Department of Pathology, Microbiology and Forensic Medicine, School of Medicine, The University of Jordan, Amman, 11942, Jordan.
Department of Clinical Laboratories and Forensic Medicine, Jordan University Hospital, Queen Rania Al-Abdullah Street-Aljubeiha, P.O. Box: 13046, Amman, 11942, Jordan.
BMC Res Notes. 2024 Sep 3;17(1):247. doi: 10.1186/s13104-024-06920-7.

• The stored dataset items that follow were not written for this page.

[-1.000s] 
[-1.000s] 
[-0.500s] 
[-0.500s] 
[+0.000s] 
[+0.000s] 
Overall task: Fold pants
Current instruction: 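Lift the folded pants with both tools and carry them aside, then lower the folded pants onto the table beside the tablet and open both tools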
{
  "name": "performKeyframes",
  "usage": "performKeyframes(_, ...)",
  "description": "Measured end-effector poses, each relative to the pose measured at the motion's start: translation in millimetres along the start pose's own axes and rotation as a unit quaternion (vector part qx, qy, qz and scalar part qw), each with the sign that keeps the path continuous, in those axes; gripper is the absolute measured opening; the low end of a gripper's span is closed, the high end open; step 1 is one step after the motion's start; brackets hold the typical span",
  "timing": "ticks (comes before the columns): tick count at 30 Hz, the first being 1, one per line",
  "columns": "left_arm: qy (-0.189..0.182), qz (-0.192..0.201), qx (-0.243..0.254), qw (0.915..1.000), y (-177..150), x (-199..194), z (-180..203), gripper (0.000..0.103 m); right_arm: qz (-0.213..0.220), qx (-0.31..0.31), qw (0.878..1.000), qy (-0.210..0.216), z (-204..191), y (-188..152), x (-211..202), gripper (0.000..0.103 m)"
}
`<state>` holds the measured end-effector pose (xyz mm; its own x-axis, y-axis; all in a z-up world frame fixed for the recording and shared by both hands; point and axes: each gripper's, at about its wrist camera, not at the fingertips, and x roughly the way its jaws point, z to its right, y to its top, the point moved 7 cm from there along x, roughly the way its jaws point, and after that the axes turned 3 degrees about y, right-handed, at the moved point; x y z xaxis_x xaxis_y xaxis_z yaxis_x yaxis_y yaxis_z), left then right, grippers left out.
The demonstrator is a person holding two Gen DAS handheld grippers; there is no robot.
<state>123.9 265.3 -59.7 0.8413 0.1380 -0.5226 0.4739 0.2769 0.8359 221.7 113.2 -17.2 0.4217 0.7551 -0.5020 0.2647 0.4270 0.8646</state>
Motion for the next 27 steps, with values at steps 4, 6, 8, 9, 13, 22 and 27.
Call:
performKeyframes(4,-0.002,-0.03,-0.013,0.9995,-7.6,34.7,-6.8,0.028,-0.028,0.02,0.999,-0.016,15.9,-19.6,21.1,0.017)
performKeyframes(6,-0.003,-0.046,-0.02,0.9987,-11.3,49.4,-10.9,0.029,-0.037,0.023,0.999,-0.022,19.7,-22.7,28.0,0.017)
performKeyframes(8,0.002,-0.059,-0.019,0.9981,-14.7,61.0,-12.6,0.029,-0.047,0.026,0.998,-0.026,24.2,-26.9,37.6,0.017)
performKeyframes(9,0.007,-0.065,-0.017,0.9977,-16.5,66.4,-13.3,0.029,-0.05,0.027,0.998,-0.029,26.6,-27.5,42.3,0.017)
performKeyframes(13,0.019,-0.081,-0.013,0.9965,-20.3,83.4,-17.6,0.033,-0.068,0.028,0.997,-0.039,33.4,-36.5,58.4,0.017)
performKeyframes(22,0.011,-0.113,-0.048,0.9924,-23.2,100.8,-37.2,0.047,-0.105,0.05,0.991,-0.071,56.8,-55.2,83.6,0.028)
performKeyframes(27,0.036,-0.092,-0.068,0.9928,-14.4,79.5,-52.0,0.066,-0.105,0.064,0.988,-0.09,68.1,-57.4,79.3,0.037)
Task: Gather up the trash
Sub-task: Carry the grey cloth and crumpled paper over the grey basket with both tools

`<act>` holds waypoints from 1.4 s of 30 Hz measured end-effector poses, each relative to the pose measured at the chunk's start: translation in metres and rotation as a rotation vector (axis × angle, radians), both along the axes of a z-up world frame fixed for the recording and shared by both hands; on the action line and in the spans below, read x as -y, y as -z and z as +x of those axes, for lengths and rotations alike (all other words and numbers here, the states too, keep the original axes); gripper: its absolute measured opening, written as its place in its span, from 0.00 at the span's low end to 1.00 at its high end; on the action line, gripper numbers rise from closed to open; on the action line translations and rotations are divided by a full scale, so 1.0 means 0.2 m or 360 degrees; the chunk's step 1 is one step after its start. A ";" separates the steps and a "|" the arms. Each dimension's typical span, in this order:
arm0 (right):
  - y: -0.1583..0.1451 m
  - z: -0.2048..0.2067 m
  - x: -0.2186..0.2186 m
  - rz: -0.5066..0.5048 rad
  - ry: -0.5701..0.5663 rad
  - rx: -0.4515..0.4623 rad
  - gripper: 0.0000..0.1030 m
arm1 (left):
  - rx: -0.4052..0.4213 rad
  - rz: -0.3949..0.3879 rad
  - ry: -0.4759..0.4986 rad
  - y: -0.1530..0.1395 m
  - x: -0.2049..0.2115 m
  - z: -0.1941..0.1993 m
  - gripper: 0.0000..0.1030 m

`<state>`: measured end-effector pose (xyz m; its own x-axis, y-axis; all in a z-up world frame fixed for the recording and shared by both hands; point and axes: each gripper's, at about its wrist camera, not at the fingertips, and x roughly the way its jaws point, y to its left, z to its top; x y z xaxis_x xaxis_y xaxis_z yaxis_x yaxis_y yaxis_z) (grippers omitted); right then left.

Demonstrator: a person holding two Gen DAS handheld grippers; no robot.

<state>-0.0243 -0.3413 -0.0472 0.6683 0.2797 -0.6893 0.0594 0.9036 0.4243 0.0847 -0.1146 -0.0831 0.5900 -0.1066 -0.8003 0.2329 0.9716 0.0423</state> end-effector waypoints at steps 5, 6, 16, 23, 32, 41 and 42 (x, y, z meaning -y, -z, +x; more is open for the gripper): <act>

The integration of artificial intelligence (AI) in healthcare education is inevitable. Understanding the proficiency of generative AI in different languages to answer complex questions is crucial for educational purposes. The study objective was to compare the performance ChatGPT-4 and Gemini in answering Virology multiple-choice questions (MCQs) in English and Arabic, while assessing the quality of the generated content. Both AI models' responses to 40 Virology MCQs were assessed for correctness and quality based on the CLEAR tool designed for evaluation of AI-generated content. The MCQs were classified into lower and higher cognitive categories based on the revised Bloom's taxonomy. The study design considered the METRICS checklist for the design and reporting of generative AI-based studies in healthcare.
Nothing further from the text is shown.